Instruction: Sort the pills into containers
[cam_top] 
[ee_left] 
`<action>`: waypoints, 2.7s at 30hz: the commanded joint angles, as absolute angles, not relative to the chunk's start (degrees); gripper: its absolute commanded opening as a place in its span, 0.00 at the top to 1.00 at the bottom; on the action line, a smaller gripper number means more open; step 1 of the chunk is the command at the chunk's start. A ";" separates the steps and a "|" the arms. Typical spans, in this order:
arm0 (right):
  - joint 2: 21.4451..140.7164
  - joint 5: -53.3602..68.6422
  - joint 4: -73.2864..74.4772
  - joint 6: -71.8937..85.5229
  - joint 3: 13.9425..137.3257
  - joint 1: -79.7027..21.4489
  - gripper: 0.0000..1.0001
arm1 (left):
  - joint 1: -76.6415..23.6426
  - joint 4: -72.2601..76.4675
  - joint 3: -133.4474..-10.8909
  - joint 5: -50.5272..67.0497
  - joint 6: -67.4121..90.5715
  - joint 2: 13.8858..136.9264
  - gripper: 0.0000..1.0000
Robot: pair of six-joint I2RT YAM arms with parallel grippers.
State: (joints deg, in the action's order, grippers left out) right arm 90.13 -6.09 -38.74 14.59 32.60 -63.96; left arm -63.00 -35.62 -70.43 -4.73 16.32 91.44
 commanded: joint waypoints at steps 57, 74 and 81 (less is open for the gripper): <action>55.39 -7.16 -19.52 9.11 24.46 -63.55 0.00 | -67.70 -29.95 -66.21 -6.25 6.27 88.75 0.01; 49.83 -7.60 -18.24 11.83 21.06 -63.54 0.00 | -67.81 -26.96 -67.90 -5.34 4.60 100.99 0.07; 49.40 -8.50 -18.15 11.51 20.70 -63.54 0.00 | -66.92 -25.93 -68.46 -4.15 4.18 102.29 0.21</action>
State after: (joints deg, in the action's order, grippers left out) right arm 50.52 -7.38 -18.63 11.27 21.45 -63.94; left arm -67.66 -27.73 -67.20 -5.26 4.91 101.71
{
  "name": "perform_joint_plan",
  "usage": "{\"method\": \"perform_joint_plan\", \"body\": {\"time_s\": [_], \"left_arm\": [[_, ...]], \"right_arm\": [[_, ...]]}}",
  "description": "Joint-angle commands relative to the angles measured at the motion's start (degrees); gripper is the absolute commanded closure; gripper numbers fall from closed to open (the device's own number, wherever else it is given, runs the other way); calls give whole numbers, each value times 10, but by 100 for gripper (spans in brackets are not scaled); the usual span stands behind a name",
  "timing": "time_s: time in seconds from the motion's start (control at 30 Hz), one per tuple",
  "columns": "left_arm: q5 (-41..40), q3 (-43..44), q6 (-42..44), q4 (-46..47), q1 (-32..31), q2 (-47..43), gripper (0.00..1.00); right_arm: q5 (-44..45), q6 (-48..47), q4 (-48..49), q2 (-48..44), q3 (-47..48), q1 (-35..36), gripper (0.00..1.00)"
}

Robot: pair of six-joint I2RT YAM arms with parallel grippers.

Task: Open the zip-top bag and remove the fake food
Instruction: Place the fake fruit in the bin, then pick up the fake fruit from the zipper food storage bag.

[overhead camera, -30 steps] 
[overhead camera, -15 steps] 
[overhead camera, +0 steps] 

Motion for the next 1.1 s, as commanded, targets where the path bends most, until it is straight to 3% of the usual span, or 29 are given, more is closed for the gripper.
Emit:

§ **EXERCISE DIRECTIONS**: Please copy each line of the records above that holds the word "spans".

§ **YOUR RESPONSE**:
`<action>`: waypoints, 2.7s at 30hz: the commanded joint angles, as absolute angles, not relative to the chunk's start (degrees); gripper: its absolute commanded opening as a place in its span, 0.00 at the top to 1.00 at the bottom; on the action line, a smaller gripper number means more open; step 1 of the chunk is the command at the chunk's start. A ";" separates the steps and a "|" the arms. Typical spans, in this order:
  "description": "Joint-angle commands relative to the angles measured at the motion's start (degrees); gripper is the absolute commanded closure; gripper numbers fall from closed to open (the device's own number, wherever else it is given, runs the other way); calls give whole numbers, each value times 10, but by 100 for gripper (spans in brackets are not scaled); the usual span stands behind a name",

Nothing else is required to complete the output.